Rasulullah SAW adalah sumber inti inspirasi bagi kemerdekaan negeri ini dari belenggu penjajah. Setiap muslim tahu itu. Jadi, apabila ada orang-orang tertentu yang senang mengulang-ulang penghinaannya, apalagi dia muslim, sangat mungkin terbersit di hatinya rasa dengki terhadap Islam.
Lemahnya proses hukum dan diamnya para ulama di era kini, membuat orang semakin berani menunjukkan ketidaksukaan terhadap Nabi dan ajarannya. Kita tentu sudah hafal bagaimana kasus-kasus penghinaan sebelumnya tidak pernah berlanjut ke pengadilan.
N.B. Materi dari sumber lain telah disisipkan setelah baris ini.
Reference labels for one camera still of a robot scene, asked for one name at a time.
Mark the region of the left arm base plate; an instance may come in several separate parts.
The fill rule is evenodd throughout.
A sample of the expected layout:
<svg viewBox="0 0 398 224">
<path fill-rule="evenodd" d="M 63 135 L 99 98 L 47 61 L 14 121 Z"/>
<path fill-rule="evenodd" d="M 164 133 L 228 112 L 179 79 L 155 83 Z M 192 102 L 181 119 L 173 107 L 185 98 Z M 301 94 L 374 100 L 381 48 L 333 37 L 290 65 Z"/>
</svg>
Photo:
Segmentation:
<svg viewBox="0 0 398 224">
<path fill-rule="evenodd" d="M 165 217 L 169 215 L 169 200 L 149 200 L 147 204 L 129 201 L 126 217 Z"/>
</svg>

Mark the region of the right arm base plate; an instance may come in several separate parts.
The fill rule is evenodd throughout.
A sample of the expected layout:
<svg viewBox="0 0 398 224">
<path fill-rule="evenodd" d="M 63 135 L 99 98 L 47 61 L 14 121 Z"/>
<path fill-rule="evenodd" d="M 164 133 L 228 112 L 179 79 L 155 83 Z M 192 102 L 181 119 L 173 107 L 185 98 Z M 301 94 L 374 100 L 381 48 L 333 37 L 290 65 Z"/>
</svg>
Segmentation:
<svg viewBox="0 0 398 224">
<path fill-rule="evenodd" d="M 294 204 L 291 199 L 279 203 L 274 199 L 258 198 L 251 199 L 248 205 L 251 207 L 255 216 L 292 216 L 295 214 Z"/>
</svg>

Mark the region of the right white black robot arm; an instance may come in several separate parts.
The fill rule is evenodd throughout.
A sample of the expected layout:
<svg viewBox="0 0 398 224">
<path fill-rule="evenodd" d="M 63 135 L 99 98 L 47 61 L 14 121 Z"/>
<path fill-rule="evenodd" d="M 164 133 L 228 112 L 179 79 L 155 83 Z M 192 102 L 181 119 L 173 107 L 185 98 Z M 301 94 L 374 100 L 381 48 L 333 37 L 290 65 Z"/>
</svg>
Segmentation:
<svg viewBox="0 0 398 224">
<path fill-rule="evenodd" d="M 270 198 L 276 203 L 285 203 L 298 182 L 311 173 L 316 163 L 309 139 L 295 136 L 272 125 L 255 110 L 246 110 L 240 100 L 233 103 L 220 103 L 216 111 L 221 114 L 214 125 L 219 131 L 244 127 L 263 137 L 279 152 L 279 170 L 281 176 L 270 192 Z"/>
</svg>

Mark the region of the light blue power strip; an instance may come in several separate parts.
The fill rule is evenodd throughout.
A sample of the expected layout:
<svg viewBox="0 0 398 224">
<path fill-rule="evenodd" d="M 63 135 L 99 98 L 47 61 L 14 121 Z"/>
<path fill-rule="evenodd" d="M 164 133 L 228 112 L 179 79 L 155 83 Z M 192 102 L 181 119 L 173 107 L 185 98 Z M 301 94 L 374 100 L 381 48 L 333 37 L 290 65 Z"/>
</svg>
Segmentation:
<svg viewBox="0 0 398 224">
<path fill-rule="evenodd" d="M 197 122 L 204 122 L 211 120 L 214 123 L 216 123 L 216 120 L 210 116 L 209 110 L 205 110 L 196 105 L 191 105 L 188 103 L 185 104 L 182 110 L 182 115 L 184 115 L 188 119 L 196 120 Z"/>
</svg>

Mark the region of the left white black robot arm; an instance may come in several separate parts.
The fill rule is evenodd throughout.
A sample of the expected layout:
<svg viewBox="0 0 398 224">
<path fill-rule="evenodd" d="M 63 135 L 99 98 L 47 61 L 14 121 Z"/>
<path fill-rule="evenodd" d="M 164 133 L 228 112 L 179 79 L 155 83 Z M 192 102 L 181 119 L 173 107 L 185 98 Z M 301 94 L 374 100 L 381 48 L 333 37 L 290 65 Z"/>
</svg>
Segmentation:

Tersangka dibebaskan. Sebagian ulama dan tokoh muslim pun bahkan merasa baik-baik saja, karena menurut mereka diam dan bersabar adalah kebaikan.
Wajar jika umat akhirnya geram. Umat menyadari betul sindiran Imam Syafi’i bahwa siapa yang dibuat marah namun tidak marah, maka ia adalah keledai. Apalagi dalam Islam, hukuman yang pantas bagi penghina Allah dan Rasul-Nya adalah hukuman mati. Hal ini dijelaskan panjang lebar oleh Qadhi Iyadh dalam kitab Al-Syifa bi-Ta’rif Huquq al-Mushthafa.
Oleh karena itu, negara harus mengambil peran. Semua kegaduhan ini tidak akan terjadi kalau negara menjalankan fungsinya sebagai junnah (perisai) yang amanah dalam mengayomi rakyat. Negara wajib memberikan efek jera bagi penghina Nabi. Jangan sampai umat dibiarkan berlarut-larut dalam kemarahannya dan berujung main hakim sendiri.